> [Problem details]: Your response should be every line from the entries that includes the string "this".

> [Input data]:
================================

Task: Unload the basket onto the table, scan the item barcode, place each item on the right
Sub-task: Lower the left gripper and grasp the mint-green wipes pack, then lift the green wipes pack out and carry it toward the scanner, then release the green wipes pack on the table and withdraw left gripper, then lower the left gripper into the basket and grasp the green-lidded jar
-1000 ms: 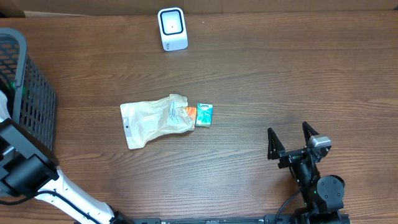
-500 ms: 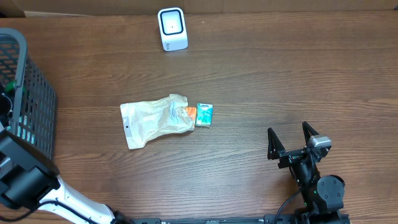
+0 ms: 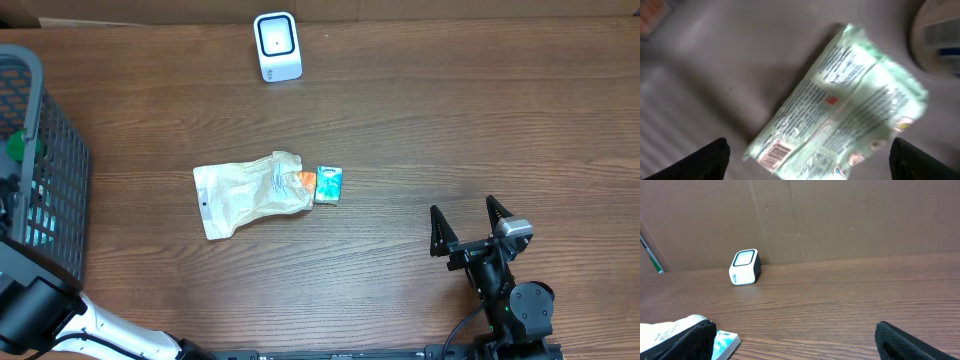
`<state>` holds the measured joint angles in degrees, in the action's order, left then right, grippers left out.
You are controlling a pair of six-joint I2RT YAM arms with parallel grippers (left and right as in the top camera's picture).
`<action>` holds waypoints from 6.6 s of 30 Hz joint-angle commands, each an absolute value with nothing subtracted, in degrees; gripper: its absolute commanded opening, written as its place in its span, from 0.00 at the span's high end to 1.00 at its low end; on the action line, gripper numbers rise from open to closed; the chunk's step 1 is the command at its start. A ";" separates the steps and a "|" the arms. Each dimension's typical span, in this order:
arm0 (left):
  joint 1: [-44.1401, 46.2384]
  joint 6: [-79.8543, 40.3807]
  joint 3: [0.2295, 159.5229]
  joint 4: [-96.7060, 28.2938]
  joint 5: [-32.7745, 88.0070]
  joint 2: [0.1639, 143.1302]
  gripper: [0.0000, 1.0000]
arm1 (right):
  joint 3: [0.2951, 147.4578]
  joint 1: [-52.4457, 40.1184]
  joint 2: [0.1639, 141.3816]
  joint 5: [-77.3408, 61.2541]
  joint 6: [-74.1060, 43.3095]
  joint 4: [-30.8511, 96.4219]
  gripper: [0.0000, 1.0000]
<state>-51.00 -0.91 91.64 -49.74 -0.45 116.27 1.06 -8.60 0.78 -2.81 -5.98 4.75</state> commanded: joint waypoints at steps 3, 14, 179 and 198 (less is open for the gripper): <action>-50.02 1.83 87.61 -45.10 4.23 116.16 0.15 | 0.45 -8.32 0.16 -3.09 -6.15 4.58 0.00; -50.02 3.25 84.77 -44.73 -2.98 116.57 0.28 | 0.45 -8.32 0.16 -3.09 -6.15 4.58 0.00; -39.90 -4.64 107.96 -55.83 0.62 108.25 0.01 | 0.45 -8.32 0.16 -3.09 -6.15 4.58 0.00; -40.21 5.82 107.96 -49.69 5.52 121.14 0.02 | 0.45 -8.32 0.16 -3.09 -6.15 4.58 0.00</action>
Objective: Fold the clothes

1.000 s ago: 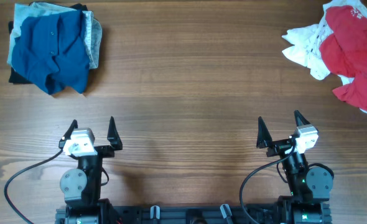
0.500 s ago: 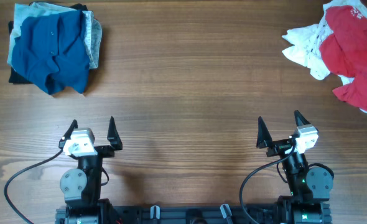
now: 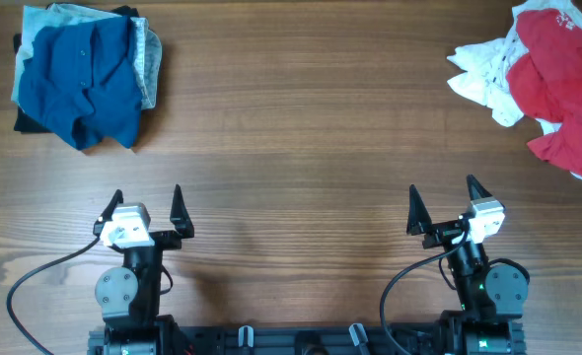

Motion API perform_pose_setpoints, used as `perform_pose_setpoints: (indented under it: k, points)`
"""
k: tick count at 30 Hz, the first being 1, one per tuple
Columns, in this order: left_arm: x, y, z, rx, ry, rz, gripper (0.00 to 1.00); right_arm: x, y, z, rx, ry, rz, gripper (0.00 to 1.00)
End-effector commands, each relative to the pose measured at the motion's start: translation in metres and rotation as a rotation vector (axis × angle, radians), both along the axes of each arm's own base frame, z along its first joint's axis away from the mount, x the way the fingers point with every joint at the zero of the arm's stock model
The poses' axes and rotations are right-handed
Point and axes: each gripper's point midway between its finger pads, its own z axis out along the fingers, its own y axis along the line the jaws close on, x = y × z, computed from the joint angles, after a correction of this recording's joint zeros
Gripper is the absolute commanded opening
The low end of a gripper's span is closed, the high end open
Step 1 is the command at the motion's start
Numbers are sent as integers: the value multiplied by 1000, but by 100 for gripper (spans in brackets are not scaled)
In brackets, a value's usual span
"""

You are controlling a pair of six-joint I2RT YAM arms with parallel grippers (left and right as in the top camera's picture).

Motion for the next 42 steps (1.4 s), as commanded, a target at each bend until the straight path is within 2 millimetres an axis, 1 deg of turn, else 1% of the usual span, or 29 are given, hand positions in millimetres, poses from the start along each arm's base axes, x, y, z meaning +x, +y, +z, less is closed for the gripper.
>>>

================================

> [Exercise result]:
`<action>` holds waypoints from 6.6 s of 30 Hz joint-angle commands, each an absolute value with nothing subtracted, in degrees; gripper: its absolute commanded opening, written as its place in its span, from 0.00 at the span's high end to 1.00 at its low end; on the action line, gripper numbers rise from open to closed; the chunk's step 1 is the command at its start. A ";" separates the steps and a "|" the arms. Each dimension's typical span, in this order:
Columns, in this order: left_arm: x, y, z, rx, ry, rz, gripper (0.00 to 1.00); right_arm: x, y, z, rx, ry, rz, gripper (0.00 to 1.00)
Point and axes: each gripper's point midway between its finger pads, its own z axis out along the fingers, its own y axis along the line the jaws close on, x = y × z, computed from the joint angles, after a correction of this recording's joint zeros

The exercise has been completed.